**What you need to do**:
As you look over the data below, please find each line where the word "that" appears, then copy it.

**Data extract**:
Segment Open

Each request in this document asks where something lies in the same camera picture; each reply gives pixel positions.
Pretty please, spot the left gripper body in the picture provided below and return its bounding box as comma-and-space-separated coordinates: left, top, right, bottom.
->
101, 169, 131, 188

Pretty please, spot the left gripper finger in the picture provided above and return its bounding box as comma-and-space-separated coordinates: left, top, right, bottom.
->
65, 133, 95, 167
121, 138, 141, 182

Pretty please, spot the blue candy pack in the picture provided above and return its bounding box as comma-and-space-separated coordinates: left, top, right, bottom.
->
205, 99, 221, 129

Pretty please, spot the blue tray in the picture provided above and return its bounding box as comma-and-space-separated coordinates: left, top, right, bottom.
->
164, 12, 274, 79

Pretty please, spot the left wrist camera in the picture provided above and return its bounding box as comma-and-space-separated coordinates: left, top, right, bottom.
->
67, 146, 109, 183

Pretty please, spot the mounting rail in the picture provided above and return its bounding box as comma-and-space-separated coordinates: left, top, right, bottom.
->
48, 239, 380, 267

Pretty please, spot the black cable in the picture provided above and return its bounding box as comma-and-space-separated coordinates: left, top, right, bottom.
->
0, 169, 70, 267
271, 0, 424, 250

Segment Closed
Segment Open

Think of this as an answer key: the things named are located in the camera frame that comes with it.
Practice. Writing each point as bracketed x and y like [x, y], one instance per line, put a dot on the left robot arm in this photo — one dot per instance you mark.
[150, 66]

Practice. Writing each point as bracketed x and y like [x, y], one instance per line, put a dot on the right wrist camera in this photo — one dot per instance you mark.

Segment Closed
Segment Open

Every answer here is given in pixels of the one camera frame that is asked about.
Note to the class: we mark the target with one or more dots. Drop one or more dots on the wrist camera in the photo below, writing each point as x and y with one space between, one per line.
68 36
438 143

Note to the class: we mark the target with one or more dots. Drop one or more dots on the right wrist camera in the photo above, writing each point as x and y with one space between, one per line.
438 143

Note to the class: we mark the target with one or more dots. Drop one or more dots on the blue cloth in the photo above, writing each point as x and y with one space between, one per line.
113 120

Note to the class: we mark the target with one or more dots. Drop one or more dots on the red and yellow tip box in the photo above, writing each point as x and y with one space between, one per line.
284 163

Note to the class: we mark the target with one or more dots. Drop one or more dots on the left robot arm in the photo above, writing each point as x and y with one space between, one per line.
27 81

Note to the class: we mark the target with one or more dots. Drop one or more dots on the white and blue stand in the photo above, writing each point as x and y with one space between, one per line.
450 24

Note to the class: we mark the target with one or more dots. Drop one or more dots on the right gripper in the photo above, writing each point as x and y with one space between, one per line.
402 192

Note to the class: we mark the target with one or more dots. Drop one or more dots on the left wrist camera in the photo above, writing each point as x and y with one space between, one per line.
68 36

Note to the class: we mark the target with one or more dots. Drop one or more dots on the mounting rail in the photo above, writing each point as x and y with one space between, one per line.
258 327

Segment Closed

**Exercise response**:
Think of this as an answer key: the things named are located in the camera frame that comes with it.
Every answer here is given in pixels of the one camera frame that is asked about.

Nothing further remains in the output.